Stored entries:
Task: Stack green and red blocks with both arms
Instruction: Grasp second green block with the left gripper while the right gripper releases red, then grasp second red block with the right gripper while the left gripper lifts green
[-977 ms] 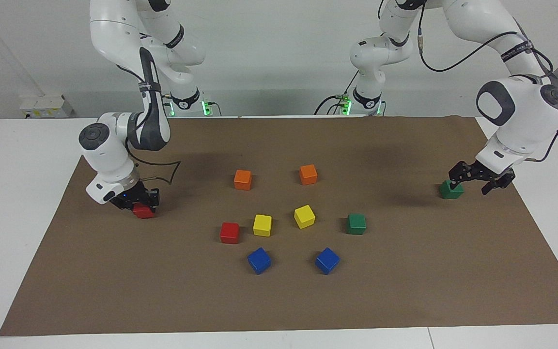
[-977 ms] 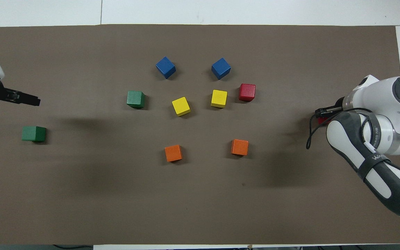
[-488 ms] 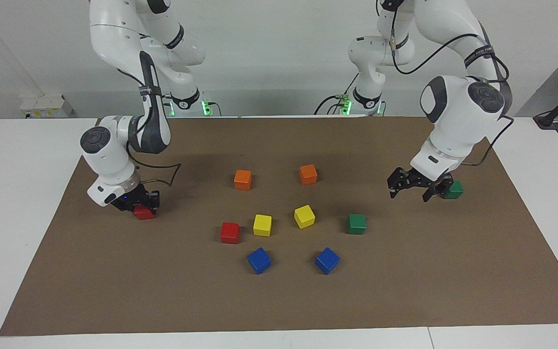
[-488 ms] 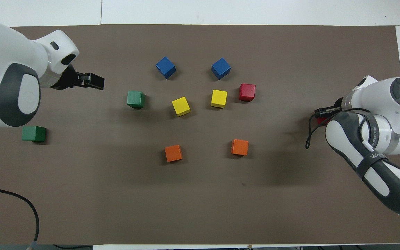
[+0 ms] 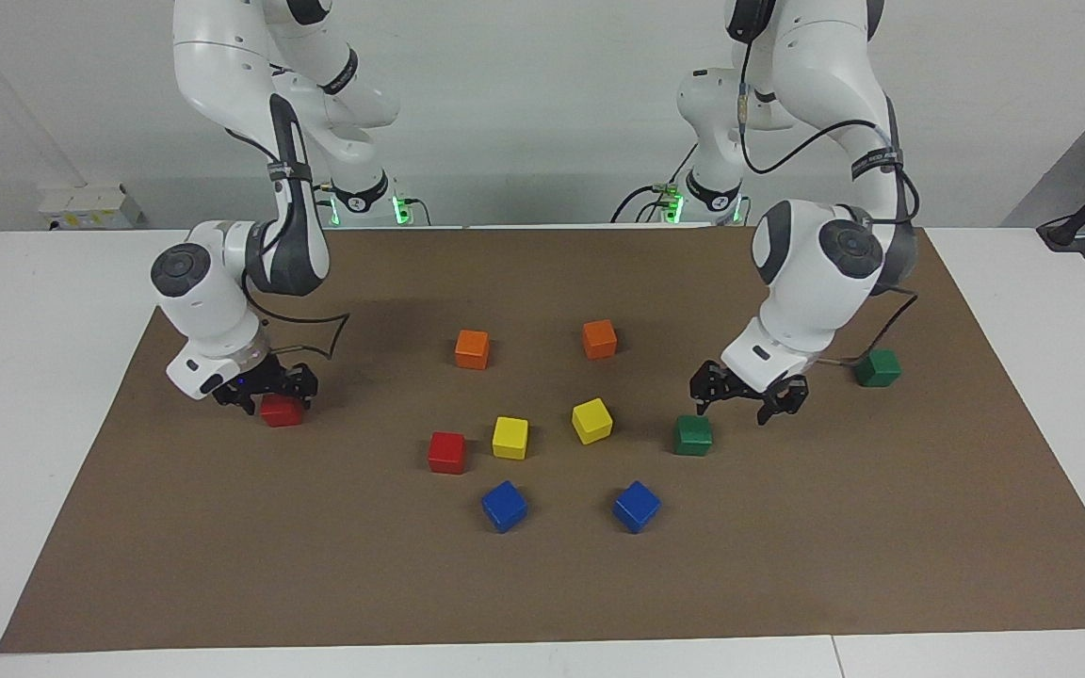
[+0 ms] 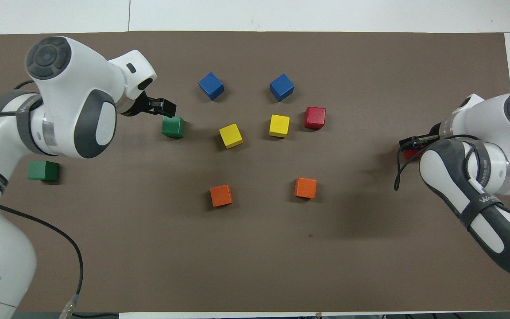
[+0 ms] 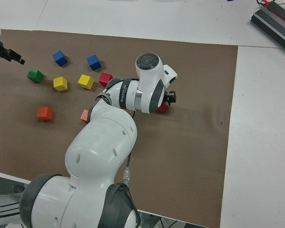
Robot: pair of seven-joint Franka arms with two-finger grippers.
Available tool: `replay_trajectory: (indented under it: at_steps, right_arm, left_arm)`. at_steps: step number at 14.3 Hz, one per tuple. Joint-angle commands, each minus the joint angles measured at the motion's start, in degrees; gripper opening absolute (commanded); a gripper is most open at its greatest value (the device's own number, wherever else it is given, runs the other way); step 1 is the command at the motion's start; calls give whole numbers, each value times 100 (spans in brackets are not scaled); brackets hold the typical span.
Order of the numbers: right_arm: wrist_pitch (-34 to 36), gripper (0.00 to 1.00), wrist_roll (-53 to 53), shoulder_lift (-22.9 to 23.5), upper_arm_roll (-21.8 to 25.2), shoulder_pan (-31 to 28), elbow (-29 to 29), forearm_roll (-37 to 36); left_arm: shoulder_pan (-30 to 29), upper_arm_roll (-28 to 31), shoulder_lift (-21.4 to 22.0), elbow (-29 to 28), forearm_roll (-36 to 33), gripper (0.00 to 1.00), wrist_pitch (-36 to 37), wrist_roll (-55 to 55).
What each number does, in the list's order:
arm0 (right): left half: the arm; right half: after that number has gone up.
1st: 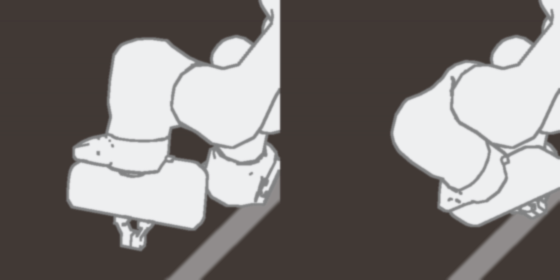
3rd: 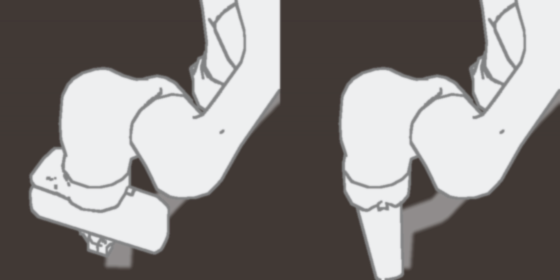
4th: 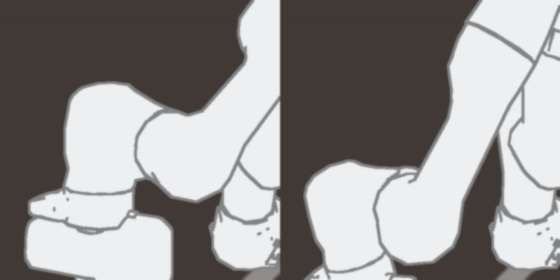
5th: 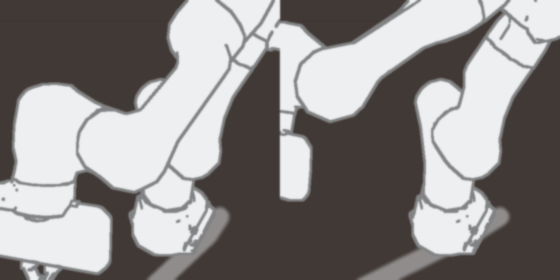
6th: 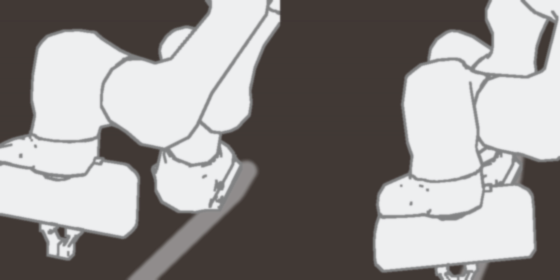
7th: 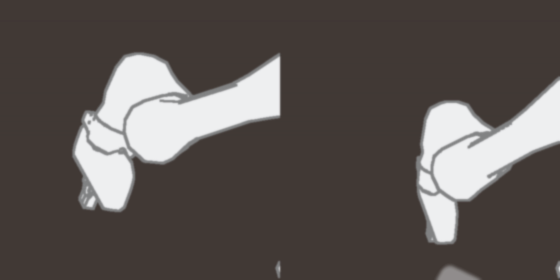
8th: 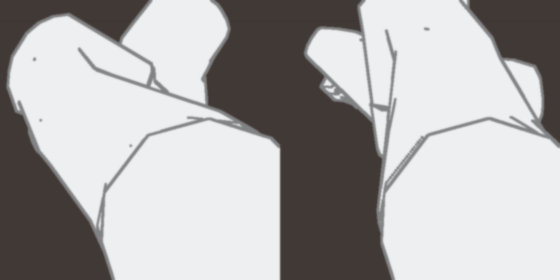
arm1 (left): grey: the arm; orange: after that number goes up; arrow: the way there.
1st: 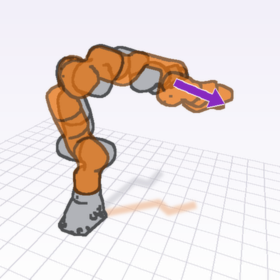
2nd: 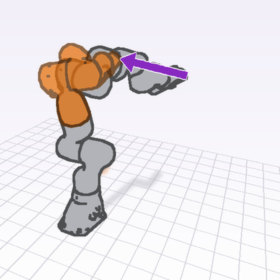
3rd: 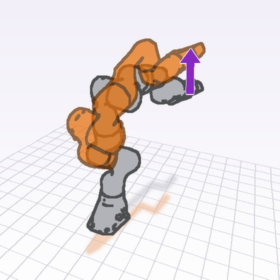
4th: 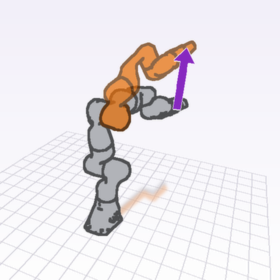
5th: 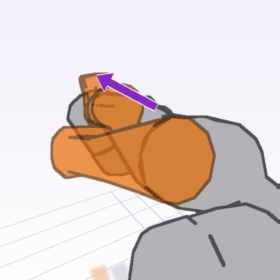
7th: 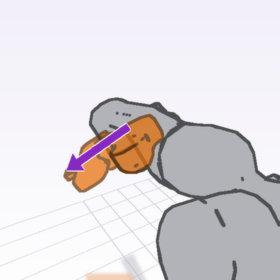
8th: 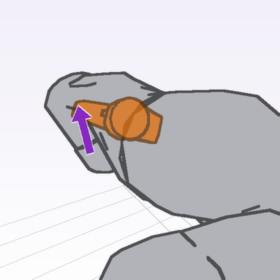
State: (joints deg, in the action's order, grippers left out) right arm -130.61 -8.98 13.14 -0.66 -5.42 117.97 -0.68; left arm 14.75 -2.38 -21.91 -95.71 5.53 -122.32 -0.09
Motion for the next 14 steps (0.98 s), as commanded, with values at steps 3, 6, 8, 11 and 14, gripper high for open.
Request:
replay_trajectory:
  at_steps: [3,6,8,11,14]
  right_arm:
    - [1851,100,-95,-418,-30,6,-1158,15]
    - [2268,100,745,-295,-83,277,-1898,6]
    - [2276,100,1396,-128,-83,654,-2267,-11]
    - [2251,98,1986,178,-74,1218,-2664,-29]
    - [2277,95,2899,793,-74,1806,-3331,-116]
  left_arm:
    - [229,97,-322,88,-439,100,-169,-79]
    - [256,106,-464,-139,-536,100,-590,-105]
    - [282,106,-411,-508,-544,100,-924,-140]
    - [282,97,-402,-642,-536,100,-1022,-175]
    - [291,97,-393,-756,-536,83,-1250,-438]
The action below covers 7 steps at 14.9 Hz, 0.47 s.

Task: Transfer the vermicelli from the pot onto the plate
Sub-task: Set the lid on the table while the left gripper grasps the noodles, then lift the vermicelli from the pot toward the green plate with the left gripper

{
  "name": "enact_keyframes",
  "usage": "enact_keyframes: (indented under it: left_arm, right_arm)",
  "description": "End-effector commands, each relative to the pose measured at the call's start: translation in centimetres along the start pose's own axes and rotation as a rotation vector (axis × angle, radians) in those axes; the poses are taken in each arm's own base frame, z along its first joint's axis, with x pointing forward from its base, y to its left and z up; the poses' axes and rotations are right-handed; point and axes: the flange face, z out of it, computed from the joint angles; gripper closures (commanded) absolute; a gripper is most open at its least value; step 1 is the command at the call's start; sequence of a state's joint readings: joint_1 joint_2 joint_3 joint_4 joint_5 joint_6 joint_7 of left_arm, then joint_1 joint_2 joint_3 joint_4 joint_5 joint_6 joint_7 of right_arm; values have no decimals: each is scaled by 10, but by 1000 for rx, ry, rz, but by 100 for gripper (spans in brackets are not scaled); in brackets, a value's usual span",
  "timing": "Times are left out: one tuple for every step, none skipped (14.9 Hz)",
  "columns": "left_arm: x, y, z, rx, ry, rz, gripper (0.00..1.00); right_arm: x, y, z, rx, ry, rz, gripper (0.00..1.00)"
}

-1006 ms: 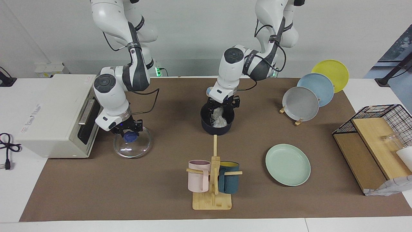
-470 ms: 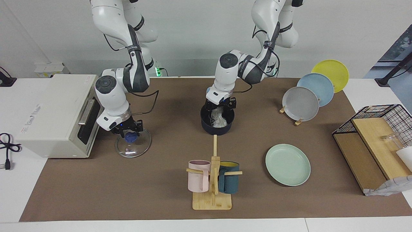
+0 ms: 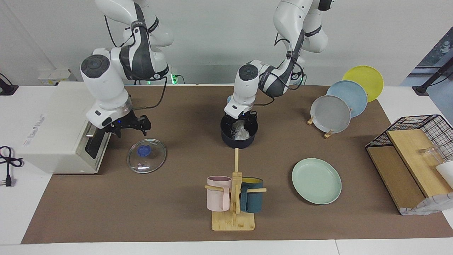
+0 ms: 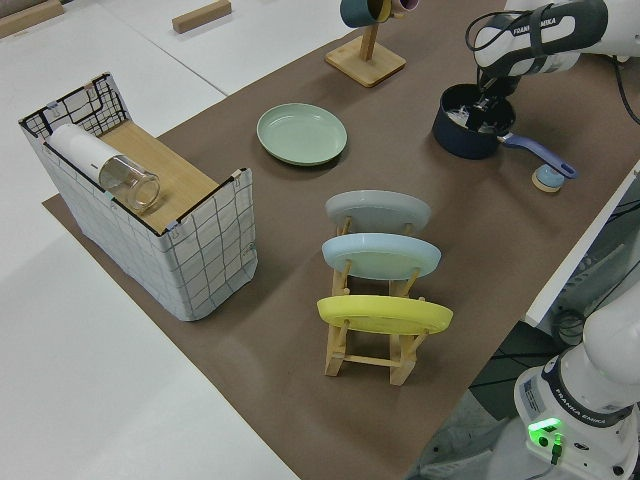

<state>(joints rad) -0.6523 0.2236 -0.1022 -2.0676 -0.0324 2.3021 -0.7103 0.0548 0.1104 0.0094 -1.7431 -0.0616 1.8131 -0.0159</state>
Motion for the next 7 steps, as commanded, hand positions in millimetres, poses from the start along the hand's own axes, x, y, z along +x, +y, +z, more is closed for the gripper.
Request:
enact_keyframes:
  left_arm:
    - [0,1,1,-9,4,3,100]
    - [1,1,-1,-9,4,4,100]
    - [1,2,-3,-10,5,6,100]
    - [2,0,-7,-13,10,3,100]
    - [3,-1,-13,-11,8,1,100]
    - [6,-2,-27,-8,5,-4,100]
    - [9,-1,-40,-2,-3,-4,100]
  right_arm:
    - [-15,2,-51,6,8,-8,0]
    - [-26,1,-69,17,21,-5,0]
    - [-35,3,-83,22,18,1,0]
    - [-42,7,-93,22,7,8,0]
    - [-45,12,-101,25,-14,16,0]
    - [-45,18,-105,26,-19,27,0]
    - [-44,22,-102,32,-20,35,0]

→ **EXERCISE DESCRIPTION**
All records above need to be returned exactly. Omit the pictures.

→ **TASK RESPONSE**
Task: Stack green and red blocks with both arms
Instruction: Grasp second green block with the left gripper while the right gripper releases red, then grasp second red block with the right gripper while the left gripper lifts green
[-977 ms] 
[-977 ms] 
[-488 ms] 
[-488 ms] 
[+0 ms] 
[+0 ms] 
[+0 ms] 
Robot: pair of seven-joint Franka arms with two-finger grippers.
Available tool: `replay_trajectory: (indented under it: at_steps, right_arm, left_arm)`. at_steps: step number at 14.3 Hz, one per tuple. Joint-angle commands, each minus the joint angles measured at the motion's start, in degrees; gripper opening absolute (commanded); a gripper is most open at its greatest value (the device's own number, wherever else it is given, runs the other way); step 1 is the command at the motion's start; calls give whole numbers, each value times 100 (spans in brackets are not scaled); brackets hold the typical span.
Order of the numbers: right_arm: wrist_pitch (-34 to 36), gripper (0.00 to 1.00), wrist_roll (-53 to 53), shoulder_lift (-22.9 to 23.5), upper_arm_roll (-21.8 to 25.2), shoulder_pan (-31 to 28), elbow (-29 to 29), forearm_roll (-37 to 36); left_arm: shoulder_pan (-30 to 29), upper_arm_roll (-28 to 31), shoulder_lift (-21.4 to 22.0), elbow (-29 to 28), forearm_roll (-36 to 33), gripper (0.00 to 1.00), wrist_pitch (-36 to 37), wrist_roll (-55 to 55).
What each number does, in the list's order:
arm0 (right): left half: the arm; right half: after that number has gone up.
1st: 
3rd: 
4th: 
5th: 
6th: 
7th: 
8th: 
arm1 (left): grey: the arm; orange: after that number goes up; arrow: the way there.
1st: 
2nd: 
3rd: 
4th: 
5th: 
7th: 
8th: 
State: (joints deg, in the action's order, grippers left out) right arm -130.61 -8.98 13.14 -0.66 -5.42 117.97 -0.68; left arm 14.75 -2.38 -21.91 -95.71 5.53 -122.32 -0.09
Motion for the next 14 steps (0.98 s), as commanded, with values at steps 3, 6, 8, 11 and 14, gripper high for open.
Request:
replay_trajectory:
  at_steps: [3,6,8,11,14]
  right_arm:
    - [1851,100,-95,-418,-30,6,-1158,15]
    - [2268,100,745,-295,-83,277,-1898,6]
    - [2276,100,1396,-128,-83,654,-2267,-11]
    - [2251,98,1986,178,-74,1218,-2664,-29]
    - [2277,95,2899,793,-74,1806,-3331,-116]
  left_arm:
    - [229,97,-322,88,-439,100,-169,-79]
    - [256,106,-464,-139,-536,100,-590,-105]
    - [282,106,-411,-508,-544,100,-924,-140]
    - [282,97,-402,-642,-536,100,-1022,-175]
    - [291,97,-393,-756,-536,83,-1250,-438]
The action below covers 7 steps at 14.9 Hz, 0.47 s.

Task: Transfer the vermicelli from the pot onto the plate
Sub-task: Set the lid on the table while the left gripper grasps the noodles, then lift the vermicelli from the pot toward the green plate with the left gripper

{
  "name": "enact_keyframes",
  "usage": "enact_keyframes: (indented under it: left_arm, right_arm)",
  "description": "End-effector commands, each relative to the pose measured at the call's start: translation in centimetres along the start pose's own axes and rotation as a rotation vector (axis × angle, radians) in those axes; the poses are taken in each arm's own base frame, z along its first joint's axis, with x pointing forward from its base, y to its left and z up; the poses' axes and rotations are right-handed; point and axes: the flange face, z out of it, computed from the joint angles; gripper closures (commanded) absolute; a gripper is most open at its least value; step 1 is the command at the call's start; sequence of a state's joint readings: joint_1 joint_2 joint_3 joint_4 joint_5 joint_6 joint_7 of left_arm, then joint_1 joint_2 joint_3 joint_4 joint_5 joint_6 joint_7 of right_arm; values have no decimals: each is scaled by 10, but by 1000 for rx, ry, rz, but by 100 for gripper (spans in brackets are not scaled); in brackets, a value's usual span",
  "timing": "Times are left out: one tuple for every step, none skipped (14.9 Hz)",
  "columns": "left_arm: x, y, z, rx, ry, rz, gripper (0.00..1.00); right_arm: x, y, z, rx, ry, rz, gripper (0.00..1.00)"
}

-1006 ms: 
-470 ms: 
+0 ms: 
+0 ms: 

<state>(joints rad) -0.6523 0.2236 -0.1022 -2.0676 -0.0324 2.3021 -0.7103 0.0548 0.1104 0.0094 -1.7431 -0.0616 1.8131 -0.0159</state>
Motion for the next 7 steps, as commanded, hand positions in millimetres, poses from the start along the hand's own axes, x, y, z along +x, +y, +z, more is closed for the gripper.
Request:
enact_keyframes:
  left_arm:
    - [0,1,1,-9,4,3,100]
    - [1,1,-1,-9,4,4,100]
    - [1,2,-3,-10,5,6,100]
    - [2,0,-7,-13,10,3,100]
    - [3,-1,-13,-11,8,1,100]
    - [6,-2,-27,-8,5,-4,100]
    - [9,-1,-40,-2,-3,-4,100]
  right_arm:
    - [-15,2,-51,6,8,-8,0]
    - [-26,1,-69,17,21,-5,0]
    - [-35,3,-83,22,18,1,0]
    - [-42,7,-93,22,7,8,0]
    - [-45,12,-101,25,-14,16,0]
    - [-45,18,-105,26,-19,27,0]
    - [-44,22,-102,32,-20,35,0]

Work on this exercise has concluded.